**Task objective:** Would you count the lines in the entries below that contain "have"? Reply with the number only.

**Listed records:**
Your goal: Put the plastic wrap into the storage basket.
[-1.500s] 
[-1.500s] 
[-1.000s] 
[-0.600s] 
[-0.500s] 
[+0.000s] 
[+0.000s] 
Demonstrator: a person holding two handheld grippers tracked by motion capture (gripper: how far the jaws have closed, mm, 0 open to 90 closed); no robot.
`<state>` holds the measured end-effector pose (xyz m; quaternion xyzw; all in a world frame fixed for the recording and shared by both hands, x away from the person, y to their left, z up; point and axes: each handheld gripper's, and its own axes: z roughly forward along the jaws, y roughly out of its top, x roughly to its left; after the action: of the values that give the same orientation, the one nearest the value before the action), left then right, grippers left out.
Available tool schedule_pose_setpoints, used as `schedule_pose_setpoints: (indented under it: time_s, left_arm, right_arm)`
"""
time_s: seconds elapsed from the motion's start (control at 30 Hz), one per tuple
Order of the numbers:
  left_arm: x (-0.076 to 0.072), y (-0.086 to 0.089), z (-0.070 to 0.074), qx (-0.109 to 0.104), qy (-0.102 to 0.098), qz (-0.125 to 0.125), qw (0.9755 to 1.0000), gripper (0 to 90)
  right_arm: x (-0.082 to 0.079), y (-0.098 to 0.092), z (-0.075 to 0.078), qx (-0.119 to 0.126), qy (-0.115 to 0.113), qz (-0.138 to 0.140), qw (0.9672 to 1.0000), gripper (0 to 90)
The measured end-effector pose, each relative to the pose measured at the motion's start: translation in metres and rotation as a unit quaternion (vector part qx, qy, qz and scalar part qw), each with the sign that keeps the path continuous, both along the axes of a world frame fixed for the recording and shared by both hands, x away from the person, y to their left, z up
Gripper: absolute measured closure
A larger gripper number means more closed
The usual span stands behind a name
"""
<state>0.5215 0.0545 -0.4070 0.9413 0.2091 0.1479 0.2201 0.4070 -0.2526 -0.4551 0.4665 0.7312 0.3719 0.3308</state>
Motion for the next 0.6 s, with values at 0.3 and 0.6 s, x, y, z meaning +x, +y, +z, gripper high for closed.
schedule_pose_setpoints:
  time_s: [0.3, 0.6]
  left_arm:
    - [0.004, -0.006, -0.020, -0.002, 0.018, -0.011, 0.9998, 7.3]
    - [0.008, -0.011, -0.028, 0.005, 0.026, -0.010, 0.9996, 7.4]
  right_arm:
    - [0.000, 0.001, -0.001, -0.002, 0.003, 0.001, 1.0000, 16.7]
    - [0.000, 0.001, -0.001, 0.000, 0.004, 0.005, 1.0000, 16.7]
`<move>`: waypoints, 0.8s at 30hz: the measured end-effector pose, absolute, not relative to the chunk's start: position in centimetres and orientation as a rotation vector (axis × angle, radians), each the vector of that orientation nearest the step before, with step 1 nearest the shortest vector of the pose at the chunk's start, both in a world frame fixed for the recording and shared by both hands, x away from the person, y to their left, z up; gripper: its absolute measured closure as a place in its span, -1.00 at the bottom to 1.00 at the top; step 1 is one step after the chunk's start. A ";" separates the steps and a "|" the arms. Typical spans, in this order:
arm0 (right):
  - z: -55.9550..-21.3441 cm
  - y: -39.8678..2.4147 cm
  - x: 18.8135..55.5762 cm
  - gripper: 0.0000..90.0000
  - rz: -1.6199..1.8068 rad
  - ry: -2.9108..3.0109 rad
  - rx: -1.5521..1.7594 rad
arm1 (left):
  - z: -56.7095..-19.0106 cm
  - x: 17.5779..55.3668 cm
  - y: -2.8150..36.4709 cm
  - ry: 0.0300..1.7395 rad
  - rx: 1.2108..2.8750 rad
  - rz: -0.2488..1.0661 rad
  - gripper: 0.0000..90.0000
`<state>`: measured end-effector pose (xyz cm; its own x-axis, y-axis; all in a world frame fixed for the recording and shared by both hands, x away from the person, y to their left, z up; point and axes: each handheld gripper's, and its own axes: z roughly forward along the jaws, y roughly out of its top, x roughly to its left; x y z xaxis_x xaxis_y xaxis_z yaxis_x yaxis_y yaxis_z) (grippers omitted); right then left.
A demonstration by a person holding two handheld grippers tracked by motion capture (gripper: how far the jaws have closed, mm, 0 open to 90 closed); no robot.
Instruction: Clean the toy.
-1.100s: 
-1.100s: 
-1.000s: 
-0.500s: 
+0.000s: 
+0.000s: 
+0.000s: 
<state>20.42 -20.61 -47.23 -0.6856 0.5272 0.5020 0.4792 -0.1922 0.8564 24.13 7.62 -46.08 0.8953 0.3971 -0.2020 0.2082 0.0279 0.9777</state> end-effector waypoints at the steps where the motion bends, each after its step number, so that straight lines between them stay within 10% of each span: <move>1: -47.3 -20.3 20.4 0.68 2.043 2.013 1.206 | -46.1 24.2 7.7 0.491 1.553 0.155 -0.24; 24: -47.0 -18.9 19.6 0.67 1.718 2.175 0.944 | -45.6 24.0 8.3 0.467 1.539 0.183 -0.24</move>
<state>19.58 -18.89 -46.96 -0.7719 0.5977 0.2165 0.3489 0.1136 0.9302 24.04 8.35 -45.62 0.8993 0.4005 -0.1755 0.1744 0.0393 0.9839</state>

**Task output:** 2